The Chinese out-sourcing something...
Now THAT would be funny...:lol: 

Scott


----------



## ParkRNDL

dlw said:


> .....but seriousely, Round2 may have a problem doing that because Model Motoring has the rights to the tjet chassis (I believe).


I'm not a copyright expert, but I'm pretty sure that since the original patent to the Aurora Tjet design expired, nobody owns it. I think that means it's fair game for anyone who wants to take a shot at producing it...

--rick


----------



## AfxToo

-----


----------



## ParkRNDL

AfxToo said:


> So again I ask, who does the Tuffy based chassis appeal to? The chassis compromises on the appearance of the bodies that fit on it, the gearing makes set controllers virtually useless, and the seemingly "race inspired" wheels are throw aways for anyone who is really racing the thing. I've yet to hear anyone say that they prefer the Tuffy configuration over the TJet configuration. Ponder that question as you gaze at all those rediculously jacked up bodies in the Bowtie Brigade collection.


I agree with you on this. As much as I get a kick out of a few of the Tuffy-stance cars, when I bought my case of Bowties, the first thing I did to all the Impalas was mount them on stock Tjet chassis (or change the wheels to Tjet wheels) and lop off the screwposts. The '59s especially look waaaaaaaay cool at stock height...

Also, I've converted a few JL chassis to Tjet gearing, and I like the way they run. I wonder, though, if for some manufacturing-based reason, they're stuck with the plastic gears. Could they make that eensy weensy little Tjet 9 tooth pinion in plastic? I suppose they could use the same gear as the arm gear--isn't that 9 tooth?

--rick


----------



## Gear Head

i'm with you on that one rick. these cars are so much more drivable with that gear swap. in my book lowering the bodies is right up there on the priority list as well. honestly though anybody that builds anything that even smells like a tjet i would probably buy it. :thumbsup:


----------



## mking

*gearing question*

which gears need to be changed to make a JLTO a tjet? 

just the gear on the axle? or the gear on the axle and the gear under the plate the axle gear meshes with?


----------



## dlw

The gear on the axle and the gear under the gearplate.
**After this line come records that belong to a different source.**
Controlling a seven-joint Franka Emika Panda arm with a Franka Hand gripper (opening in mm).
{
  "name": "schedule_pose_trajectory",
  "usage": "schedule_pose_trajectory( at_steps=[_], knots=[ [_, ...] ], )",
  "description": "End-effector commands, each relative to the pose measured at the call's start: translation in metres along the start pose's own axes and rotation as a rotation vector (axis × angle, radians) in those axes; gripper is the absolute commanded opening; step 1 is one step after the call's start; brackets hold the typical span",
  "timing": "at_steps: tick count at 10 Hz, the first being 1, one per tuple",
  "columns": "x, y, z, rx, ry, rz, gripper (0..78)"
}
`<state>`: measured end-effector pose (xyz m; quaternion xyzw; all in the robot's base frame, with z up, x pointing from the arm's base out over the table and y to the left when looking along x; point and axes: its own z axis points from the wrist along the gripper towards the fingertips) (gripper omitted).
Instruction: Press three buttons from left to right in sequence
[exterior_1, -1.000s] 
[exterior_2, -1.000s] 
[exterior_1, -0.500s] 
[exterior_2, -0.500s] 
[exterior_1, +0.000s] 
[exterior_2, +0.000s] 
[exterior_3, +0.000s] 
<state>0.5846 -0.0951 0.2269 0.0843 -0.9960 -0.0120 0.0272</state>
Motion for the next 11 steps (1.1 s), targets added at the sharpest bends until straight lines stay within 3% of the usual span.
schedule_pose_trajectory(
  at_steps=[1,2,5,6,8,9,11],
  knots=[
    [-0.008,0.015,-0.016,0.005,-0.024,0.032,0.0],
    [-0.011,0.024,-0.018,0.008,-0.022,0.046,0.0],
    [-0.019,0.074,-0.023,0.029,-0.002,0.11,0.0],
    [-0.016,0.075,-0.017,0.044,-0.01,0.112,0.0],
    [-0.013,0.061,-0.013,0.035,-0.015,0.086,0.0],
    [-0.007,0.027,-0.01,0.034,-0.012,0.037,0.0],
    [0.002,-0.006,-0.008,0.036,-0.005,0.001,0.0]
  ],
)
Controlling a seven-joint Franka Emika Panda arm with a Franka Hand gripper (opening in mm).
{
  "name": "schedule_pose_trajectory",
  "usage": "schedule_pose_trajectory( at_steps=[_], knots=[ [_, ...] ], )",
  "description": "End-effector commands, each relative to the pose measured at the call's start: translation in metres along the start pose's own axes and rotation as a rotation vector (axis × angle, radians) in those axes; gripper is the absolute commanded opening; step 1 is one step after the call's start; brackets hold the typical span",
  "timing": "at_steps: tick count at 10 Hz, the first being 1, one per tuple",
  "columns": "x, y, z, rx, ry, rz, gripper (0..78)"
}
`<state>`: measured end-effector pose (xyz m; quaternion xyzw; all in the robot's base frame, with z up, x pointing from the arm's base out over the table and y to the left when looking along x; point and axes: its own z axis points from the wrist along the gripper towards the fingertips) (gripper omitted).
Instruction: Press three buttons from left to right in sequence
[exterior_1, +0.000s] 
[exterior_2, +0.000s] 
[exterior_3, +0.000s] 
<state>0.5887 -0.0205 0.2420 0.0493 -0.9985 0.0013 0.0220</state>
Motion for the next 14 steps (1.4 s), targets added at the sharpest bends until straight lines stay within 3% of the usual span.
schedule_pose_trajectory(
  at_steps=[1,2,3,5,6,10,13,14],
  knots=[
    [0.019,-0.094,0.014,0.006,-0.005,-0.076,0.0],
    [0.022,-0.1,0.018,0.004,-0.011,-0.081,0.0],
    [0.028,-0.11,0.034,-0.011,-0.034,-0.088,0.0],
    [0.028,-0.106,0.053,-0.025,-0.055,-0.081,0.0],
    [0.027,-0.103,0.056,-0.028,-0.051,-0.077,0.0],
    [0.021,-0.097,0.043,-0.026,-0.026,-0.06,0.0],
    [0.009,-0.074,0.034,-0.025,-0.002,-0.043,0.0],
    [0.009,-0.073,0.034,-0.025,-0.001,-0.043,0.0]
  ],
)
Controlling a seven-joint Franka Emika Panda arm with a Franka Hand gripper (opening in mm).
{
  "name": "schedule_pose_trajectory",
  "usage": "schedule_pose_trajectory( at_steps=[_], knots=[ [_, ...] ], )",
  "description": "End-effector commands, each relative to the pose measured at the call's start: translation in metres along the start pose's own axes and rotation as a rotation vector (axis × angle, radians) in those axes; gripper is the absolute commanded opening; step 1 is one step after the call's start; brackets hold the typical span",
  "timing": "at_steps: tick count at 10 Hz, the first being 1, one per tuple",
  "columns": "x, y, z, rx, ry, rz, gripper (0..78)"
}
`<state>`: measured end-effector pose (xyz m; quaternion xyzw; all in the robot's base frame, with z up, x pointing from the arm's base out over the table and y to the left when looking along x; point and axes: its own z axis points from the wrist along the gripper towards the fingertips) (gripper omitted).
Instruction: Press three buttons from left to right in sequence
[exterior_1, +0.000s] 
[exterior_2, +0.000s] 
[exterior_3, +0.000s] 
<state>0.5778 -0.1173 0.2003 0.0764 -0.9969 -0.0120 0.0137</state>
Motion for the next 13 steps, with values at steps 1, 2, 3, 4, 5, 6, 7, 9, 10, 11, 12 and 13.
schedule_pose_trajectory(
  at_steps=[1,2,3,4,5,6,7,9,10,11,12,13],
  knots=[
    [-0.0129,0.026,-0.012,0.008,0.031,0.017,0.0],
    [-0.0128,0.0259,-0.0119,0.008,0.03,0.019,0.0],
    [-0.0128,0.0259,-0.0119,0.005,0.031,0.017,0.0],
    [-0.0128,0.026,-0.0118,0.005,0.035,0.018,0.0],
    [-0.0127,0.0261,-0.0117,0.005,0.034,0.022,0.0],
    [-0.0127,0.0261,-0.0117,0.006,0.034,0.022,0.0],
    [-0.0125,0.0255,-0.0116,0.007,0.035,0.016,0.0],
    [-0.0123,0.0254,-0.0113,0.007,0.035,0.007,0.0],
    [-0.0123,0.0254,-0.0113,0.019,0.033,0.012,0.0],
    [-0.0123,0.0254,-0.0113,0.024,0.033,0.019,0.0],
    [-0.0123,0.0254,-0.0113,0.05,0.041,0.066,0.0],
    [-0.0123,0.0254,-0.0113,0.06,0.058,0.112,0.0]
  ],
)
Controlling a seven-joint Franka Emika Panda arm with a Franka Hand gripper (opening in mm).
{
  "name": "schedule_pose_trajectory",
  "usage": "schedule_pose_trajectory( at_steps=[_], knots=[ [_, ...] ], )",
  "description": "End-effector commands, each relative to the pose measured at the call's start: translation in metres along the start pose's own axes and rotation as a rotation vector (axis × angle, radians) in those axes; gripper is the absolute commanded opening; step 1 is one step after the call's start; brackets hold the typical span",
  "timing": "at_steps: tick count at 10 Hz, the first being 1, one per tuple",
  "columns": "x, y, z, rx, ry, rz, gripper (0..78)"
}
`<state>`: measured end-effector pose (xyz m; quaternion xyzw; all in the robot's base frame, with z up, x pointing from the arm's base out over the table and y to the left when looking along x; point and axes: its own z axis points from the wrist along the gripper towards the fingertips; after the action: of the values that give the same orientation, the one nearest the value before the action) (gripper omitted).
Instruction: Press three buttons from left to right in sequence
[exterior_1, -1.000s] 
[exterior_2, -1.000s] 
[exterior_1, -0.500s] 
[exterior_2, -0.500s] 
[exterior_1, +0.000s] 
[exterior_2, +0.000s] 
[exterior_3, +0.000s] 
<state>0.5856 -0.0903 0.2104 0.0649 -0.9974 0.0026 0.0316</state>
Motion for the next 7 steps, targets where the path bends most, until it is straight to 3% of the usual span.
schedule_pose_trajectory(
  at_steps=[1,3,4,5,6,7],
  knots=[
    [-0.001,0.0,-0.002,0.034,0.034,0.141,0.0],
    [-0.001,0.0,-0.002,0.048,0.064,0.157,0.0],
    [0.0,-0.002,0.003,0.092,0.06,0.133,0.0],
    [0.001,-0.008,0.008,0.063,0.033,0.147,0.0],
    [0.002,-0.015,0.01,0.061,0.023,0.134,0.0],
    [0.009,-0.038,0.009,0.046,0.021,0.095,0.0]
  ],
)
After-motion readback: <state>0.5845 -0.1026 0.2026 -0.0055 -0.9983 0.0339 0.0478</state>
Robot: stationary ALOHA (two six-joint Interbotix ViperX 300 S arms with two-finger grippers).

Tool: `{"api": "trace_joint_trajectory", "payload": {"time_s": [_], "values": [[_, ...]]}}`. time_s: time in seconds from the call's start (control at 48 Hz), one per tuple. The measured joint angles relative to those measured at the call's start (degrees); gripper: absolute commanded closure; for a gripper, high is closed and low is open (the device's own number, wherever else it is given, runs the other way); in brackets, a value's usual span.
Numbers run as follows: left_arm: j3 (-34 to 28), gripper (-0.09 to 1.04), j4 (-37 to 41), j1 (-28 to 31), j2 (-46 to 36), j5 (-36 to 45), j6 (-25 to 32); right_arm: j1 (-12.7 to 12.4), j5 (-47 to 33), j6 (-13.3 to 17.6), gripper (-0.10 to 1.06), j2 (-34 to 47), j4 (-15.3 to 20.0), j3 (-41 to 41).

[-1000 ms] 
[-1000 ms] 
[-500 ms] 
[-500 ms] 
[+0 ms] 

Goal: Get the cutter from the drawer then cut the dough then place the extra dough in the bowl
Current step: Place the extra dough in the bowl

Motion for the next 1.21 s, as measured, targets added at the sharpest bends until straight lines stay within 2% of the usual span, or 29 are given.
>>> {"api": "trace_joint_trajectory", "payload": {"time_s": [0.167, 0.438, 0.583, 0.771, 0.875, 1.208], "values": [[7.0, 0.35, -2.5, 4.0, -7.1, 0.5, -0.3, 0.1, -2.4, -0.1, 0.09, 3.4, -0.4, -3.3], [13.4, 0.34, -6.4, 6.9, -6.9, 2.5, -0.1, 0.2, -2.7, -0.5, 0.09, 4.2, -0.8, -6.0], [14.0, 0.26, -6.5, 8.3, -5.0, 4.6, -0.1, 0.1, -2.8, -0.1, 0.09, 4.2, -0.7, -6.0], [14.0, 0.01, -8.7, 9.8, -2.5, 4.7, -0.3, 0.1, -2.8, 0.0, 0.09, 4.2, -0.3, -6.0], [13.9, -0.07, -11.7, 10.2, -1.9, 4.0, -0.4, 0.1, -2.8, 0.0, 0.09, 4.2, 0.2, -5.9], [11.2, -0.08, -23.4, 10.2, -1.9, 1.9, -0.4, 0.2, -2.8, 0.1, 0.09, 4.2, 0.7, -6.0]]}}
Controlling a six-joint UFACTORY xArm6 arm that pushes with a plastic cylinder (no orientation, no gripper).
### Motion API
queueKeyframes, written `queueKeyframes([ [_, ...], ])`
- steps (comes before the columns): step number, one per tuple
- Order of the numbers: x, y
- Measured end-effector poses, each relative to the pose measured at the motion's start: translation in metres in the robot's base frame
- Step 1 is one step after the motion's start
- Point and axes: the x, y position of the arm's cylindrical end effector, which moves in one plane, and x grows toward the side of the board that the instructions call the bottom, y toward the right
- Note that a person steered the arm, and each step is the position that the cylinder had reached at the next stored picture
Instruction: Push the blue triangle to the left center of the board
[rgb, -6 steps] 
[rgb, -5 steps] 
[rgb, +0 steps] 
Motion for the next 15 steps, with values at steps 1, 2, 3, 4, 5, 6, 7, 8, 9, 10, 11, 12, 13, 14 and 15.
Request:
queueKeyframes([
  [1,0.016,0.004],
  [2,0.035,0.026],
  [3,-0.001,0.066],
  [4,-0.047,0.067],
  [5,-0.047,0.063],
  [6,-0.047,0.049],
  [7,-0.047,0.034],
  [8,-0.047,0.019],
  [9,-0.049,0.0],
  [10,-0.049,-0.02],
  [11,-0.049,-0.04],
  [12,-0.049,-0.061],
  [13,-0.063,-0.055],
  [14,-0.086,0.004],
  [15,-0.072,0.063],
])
The TO's use a 14 tooth gear under the gearplate, and notice the axle gear has a little 'bushing' on both sides of the teeth.

Tjets use a 9 tooth gear under the plate, and the axle gear has all of its 'bushing' behind the teeth.


----------



## AfxToo

-----


----------



## T-jetjim

If we are voting, I prefer brass with T-jet gearing. I do not have a 120 ohm controller, so I have to do a combination of de-tuning the JLTO chassis (ala Rick's previous thread) and babying the throttle. 
The plastic allows for no changes. I am not worried about noise. I have yet to wake the neighbors racing my brass geared t-jets around.
Jim


----------



## buzzinhornet

I doubt Tom will make brass gears... but we can hope.  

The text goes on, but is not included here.